══ Source data
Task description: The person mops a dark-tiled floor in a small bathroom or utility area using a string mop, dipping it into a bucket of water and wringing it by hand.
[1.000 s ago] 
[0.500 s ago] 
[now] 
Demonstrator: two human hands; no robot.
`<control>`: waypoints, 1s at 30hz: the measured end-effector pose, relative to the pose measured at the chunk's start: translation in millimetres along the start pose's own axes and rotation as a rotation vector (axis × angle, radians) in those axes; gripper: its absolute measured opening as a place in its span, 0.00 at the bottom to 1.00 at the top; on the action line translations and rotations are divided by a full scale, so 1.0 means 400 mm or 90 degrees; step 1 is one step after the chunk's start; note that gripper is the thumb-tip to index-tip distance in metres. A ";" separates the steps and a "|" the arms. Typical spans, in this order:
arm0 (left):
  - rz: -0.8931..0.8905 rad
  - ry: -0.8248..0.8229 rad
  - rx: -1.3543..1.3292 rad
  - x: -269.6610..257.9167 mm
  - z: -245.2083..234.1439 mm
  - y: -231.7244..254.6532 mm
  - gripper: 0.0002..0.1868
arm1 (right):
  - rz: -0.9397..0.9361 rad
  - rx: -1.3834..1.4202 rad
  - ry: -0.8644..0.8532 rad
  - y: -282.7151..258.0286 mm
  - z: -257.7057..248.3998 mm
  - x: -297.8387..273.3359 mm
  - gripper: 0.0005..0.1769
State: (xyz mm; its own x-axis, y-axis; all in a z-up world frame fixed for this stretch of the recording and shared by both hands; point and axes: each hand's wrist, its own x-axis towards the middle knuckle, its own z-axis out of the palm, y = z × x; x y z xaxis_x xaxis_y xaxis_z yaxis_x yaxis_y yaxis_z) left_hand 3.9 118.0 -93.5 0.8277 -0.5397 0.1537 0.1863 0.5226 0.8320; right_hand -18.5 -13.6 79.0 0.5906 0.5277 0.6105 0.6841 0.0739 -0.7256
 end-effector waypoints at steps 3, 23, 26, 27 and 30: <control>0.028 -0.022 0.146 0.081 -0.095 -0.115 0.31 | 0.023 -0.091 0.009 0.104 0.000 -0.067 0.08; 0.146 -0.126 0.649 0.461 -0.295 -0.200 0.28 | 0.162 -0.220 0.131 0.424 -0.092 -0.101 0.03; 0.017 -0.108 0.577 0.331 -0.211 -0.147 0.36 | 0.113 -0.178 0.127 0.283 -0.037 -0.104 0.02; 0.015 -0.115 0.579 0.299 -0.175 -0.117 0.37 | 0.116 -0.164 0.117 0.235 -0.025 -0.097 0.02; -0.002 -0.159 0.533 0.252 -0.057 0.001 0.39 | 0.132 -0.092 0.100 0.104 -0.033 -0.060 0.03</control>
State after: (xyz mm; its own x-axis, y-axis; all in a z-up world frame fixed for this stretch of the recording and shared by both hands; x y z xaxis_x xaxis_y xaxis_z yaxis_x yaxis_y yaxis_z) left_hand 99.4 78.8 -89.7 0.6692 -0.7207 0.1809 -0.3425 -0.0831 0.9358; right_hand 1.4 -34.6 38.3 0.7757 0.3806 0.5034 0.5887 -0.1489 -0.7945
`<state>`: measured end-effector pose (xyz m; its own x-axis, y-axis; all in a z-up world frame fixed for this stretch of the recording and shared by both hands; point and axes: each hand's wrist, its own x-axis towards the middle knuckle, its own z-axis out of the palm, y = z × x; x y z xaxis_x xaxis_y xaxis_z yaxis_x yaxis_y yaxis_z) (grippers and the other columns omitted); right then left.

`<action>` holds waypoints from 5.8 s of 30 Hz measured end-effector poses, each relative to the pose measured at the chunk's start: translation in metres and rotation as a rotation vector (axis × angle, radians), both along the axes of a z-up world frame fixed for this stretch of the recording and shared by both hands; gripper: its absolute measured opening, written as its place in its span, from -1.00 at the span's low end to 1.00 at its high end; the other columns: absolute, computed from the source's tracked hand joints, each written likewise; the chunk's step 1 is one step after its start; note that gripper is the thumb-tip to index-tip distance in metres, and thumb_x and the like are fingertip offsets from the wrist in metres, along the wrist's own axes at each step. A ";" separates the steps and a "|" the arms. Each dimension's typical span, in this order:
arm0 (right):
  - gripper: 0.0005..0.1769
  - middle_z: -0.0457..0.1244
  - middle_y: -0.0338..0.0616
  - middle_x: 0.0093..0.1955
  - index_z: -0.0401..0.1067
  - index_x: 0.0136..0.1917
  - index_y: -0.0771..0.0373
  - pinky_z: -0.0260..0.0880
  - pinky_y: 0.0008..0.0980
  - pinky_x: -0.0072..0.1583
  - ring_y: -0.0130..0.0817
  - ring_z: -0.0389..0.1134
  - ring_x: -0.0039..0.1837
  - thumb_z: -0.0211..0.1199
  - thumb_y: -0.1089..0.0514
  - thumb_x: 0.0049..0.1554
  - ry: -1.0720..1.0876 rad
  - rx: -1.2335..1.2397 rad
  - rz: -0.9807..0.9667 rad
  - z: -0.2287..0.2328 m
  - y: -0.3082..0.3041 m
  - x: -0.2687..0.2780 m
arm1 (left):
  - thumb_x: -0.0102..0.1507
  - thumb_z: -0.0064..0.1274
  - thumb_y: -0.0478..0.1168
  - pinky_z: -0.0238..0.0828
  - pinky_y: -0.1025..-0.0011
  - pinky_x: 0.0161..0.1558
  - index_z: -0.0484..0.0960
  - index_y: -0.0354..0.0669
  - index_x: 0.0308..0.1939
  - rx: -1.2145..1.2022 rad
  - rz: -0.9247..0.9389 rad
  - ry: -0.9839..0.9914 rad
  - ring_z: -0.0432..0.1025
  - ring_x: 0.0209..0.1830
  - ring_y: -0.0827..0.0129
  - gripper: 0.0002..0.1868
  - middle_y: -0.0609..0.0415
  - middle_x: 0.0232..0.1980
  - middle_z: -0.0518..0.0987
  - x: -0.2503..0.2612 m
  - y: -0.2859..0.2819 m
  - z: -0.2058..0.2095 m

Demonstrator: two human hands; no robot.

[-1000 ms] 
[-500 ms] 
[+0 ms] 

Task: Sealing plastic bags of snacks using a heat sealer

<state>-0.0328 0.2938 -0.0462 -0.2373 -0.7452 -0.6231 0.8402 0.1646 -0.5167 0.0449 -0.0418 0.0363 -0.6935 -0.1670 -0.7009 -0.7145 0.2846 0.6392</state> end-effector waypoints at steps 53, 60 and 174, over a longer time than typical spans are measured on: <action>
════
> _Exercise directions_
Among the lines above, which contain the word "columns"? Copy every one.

> _Response to this exercise_
`<state>`: measured end-effector pose (xyz m; its own x-axis, y-axis; all in a z-up world frame fixed for this stretch of the recording and shared by both hands; point and axes: each hand's wrist, its own x-axis towards the middle knuckle, its own z-axis out of the palm, y = z × x; x y z xaxis_x xaxis_y xaxis_z yaxis_x yaxis_y yaxis_z) (grippers and the other columns omitted); right then left.
`<action>` holds waypoints from 5.8 s of 30 Hz measured end-effector poses, each relative to the pose measured at the chunk's start: translation in metres and rotation as a rotation vector (axis × angle, radians), both along the axes of a z-up world frame fixed for this stretch of the recording and shared by both hands; gripper: its absolute measured opening, written as its place in its span, from -1.00 at the span's low end to 1.00 at its high end; the other columns: absolute, computed from the source's tracked hand joints, each written likewise; the chunk's step 1 is one step after its start; note that gripper is the thumb-tip to index-tip distance in metres, and thumb_x and the like are fingertip offsets from the wrist in metres, along the wrist's own axes at each step. A ";" separates the steps and a "|" the arms. Each dimension's typical span, in this order:

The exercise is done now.